What you are asked to do — Leave out the pictures and retype all the entries below exactly.

[Source data]
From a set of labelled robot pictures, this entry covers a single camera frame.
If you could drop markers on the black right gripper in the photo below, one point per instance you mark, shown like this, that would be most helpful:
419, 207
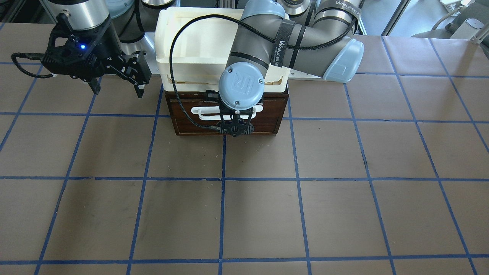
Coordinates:
106, 49

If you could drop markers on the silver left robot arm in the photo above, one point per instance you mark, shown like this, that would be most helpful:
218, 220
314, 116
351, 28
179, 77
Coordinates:
315, 38

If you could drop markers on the white plastic tray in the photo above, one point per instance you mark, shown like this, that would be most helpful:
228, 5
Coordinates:
201, 51

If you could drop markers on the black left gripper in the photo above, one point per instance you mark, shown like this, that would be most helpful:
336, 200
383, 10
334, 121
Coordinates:
209, 94

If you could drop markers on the white drawer handle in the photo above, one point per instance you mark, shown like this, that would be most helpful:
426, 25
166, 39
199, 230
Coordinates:
214, 113

The answer —
From a set of labelled robot pictures, this entry covers a single camera frame.
If you could drop markers on the black right gripper in the photo below, one point per instance you mark, shown like this, that would be most helpful:
419, 207
Coordinates:
106, 49

If you could drop markers on the silver left robot arm in the photo above, one point per instance you mark, shown like this, that would be most helpful:
218, 220
314, 116
351, 28
179, 77
Coordinates:
315, 38

If you could drop markers on the white plastic tray in the photo above, one point per instance you mark, shown like this, that would be most helpful:
228, 5
Coordinates:
201, 51

If you could drop markers on the black left gripper in the photo above, one point per instance you mark, shown like this, that would be most helpful:
336, 200
383, 10
334, 121
Coordinates:
209, 94

If you could drop markers on the white drawer handle in the photo above, one point per instance you mark, shown like this, that would be most helpful:
426, 25
166, 39
199, 230
Coordinates:
214, 113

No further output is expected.